- _TASK DESCRIPTION_: Copy the lines word for word. Begin at the line that contains "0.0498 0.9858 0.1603" and end with the final line of the data.

※

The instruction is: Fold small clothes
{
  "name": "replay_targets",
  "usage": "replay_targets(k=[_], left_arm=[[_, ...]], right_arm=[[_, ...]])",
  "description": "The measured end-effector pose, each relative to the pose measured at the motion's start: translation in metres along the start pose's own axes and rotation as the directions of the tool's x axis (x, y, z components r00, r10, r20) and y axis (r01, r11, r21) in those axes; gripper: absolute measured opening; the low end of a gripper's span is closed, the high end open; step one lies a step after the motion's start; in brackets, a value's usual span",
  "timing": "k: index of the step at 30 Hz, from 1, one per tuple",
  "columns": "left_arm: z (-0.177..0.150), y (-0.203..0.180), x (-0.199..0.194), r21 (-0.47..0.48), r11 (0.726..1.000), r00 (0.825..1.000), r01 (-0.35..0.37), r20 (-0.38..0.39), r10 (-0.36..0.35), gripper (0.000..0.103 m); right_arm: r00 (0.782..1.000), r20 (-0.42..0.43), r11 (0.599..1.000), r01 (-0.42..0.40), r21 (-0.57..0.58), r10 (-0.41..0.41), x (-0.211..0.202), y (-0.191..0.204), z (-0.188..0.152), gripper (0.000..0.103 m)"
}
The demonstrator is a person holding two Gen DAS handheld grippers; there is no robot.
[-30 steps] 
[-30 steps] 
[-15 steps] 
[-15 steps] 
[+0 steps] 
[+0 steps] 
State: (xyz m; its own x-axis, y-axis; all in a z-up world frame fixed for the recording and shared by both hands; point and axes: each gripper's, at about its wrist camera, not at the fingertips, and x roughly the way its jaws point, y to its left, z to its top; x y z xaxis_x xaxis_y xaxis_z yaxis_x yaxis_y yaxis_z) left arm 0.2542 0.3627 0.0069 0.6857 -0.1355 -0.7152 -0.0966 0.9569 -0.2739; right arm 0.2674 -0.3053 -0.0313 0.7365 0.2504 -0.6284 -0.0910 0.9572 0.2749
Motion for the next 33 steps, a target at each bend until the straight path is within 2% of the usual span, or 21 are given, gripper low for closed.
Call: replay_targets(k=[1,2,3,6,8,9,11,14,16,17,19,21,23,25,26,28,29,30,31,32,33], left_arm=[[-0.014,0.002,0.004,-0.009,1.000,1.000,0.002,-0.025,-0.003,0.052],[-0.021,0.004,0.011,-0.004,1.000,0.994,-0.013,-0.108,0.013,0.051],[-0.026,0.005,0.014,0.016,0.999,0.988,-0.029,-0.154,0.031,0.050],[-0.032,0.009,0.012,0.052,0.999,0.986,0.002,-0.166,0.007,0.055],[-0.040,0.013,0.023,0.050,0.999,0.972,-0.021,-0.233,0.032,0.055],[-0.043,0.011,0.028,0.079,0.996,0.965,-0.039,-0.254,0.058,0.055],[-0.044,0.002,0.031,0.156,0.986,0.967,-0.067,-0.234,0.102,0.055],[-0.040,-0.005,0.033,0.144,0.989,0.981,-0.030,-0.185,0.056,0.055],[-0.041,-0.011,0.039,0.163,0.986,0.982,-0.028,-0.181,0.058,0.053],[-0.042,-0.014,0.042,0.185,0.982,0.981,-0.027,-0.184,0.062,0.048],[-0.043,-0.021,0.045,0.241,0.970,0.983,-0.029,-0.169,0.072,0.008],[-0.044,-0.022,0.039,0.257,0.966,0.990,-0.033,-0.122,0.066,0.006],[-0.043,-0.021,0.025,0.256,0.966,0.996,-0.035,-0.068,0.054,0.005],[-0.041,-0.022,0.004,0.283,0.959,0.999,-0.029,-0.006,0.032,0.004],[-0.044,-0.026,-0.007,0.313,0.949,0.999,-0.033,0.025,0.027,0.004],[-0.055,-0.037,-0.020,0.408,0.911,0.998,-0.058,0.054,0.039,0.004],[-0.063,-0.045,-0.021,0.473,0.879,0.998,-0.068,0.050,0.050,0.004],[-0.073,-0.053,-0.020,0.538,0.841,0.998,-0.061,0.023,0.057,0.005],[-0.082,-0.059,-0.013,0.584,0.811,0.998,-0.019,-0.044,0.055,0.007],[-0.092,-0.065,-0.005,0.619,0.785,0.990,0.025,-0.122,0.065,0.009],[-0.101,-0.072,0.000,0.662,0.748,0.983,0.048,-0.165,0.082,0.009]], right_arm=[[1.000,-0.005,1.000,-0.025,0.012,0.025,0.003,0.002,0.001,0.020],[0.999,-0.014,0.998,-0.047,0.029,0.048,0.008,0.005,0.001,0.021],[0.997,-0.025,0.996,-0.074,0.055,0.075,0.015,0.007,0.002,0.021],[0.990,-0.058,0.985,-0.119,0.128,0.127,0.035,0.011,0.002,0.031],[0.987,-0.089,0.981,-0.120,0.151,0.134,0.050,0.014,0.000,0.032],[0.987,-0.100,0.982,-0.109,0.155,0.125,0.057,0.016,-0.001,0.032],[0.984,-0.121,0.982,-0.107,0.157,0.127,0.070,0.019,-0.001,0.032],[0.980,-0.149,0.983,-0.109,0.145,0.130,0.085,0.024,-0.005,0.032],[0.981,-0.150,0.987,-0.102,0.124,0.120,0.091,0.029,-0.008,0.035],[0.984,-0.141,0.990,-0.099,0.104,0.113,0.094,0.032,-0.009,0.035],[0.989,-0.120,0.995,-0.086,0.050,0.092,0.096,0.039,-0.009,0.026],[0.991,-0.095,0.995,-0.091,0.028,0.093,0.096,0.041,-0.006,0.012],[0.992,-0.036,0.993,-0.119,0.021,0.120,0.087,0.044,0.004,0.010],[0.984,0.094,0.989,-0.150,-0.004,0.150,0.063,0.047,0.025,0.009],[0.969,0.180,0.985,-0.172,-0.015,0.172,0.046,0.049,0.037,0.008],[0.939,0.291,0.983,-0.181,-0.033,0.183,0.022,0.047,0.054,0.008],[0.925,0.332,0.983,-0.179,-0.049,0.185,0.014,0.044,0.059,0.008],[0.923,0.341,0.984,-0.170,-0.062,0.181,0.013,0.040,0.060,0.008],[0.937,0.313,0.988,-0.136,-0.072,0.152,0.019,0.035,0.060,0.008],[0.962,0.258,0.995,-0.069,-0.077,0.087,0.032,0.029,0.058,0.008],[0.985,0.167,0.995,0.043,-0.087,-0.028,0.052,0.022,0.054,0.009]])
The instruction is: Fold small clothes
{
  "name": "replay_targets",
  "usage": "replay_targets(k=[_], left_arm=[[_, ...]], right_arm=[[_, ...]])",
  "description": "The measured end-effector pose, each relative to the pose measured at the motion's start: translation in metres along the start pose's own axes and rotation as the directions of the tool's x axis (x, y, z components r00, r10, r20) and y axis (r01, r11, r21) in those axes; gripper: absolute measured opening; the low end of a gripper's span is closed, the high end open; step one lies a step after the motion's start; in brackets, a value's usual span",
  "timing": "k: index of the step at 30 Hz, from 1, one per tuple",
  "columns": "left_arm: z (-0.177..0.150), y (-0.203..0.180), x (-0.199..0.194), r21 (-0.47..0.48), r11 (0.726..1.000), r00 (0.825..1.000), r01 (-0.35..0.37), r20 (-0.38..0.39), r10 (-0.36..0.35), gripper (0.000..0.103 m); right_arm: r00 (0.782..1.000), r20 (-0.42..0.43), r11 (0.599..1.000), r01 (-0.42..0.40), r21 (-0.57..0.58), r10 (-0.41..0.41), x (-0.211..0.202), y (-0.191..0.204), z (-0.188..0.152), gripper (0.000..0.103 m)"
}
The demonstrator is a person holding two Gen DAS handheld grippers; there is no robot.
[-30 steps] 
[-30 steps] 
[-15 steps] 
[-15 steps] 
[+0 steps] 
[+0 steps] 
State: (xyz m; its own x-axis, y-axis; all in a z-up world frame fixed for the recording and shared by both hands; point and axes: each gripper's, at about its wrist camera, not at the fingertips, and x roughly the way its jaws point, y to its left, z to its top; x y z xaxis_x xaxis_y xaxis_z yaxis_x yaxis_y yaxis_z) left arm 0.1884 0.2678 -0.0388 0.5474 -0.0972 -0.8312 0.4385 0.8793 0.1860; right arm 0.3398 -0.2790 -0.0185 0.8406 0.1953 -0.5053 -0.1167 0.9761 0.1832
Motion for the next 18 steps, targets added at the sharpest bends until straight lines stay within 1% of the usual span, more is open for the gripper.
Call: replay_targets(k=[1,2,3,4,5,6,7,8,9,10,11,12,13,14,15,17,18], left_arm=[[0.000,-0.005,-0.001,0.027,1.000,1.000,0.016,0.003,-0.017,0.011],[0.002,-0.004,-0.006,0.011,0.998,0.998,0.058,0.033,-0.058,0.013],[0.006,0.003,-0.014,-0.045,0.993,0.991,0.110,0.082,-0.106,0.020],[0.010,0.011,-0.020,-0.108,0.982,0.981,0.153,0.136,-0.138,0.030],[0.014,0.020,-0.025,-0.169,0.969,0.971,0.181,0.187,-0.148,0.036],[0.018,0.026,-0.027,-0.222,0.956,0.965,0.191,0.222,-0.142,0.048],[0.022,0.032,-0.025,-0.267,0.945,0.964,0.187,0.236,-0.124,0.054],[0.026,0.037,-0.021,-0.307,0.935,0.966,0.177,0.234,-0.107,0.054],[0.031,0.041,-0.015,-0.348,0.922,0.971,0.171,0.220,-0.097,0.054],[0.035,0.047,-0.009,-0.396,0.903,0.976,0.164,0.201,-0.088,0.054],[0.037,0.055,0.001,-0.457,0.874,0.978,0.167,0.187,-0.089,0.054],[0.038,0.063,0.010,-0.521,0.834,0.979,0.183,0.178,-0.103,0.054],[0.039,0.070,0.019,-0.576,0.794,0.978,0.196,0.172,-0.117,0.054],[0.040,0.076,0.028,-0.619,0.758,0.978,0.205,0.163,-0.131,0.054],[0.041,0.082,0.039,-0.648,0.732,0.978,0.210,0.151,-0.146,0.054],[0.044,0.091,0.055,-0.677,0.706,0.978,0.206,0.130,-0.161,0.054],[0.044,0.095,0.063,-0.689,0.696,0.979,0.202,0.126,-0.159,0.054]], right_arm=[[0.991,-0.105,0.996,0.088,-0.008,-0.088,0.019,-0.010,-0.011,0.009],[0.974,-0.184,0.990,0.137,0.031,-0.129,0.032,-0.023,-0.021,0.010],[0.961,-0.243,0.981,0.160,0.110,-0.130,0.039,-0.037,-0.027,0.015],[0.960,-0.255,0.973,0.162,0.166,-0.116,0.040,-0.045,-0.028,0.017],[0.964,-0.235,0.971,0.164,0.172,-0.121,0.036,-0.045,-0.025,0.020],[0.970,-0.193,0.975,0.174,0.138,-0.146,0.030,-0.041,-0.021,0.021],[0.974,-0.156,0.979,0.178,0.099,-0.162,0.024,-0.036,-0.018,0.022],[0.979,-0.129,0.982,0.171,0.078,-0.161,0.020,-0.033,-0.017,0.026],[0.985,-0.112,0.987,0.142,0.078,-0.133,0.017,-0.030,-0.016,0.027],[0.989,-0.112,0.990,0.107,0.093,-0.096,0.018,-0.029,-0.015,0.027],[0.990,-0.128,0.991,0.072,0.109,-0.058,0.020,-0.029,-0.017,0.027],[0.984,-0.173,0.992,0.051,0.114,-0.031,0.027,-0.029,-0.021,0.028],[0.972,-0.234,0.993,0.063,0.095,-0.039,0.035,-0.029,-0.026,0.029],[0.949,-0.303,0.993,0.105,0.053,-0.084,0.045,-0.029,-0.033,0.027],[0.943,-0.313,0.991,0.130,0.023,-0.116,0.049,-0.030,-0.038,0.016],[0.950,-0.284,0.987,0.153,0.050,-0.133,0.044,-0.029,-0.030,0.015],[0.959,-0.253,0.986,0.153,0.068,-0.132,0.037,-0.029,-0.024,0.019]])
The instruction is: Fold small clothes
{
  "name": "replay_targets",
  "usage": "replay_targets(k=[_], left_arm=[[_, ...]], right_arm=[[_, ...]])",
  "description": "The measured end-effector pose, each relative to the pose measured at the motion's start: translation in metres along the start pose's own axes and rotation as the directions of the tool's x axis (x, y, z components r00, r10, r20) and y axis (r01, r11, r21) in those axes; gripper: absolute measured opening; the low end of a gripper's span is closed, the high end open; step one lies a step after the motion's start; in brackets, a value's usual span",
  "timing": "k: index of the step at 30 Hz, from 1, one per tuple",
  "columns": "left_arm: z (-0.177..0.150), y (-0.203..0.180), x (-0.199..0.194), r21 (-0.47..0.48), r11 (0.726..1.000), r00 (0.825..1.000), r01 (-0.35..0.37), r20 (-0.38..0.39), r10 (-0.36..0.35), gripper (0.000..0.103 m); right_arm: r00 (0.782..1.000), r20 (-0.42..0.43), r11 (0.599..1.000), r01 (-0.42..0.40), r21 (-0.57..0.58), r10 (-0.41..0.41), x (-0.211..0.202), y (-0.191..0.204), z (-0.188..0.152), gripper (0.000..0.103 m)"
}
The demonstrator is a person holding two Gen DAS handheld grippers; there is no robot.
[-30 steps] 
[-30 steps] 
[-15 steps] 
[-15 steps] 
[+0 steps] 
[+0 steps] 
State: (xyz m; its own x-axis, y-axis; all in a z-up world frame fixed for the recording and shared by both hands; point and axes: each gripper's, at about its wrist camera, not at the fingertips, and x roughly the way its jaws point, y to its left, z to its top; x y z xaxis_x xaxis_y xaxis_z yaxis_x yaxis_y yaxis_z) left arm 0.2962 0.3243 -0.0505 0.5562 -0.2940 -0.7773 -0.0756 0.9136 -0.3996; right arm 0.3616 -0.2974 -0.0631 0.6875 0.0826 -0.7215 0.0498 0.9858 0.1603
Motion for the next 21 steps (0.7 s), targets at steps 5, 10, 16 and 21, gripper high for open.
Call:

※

- _OUTPUT_:
State: (xyz m; its own x-axis, y-axis; all in a z-up world frame fixed for the recording and shared by both hands; point and axes: each gripper's, at about its wrist camera, not at the fingertips, and x roughly the way its jaws point, y to its left, z to its top; x y z xaxis_x xaxis_y xaxis_z yaxis_x yaxis_y yaxis_z) left arm 0.2962 0.3243 -0.0505 0.5562 -0.2940 -0.7773 -0.0756 0.9136 -0.3996; right arm 0.3616 -0.2974 -0.0631 0.6875 0.0826 -0.7215 0.0498 0.9858 0.1603
Motion for the next 21 steps (0.7 s), targets at steps 5, 10, 16 and 21, gripper high for open.
Call:

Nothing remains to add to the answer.